What is expected
Write the number of lines in the material below that contain "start", with no other words.

Data extract
BEGIN

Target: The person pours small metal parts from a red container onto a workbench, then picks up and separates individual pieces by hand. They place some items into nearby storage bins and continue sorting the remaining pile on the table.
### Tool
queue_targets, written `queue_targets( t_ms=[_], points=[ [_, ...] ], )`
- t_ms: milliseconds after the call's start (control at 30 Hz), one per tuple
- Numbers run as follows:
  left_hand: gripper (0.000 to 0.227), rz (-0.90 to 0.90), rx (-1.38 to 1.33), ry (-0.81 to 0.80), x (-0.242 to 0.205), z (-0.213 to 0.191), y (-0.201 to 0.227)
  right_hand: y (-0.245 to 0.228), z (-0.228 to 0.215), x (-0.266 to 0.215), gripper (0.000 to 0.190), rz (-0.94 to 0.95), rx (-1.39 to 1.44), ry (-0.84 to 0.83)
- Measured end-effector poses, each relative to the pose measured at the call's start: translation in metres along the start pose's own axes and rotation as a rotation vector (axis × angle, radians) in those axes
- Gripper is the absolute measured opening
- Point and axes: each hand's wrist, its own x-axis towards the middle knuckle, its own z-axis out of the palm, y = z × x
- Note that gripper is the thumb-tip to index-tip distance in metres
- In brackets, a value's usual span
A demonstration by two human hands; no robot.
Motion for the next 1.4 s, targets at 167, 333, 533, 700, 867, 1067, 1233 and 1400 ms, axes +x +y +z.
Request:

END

Response for this exercise
2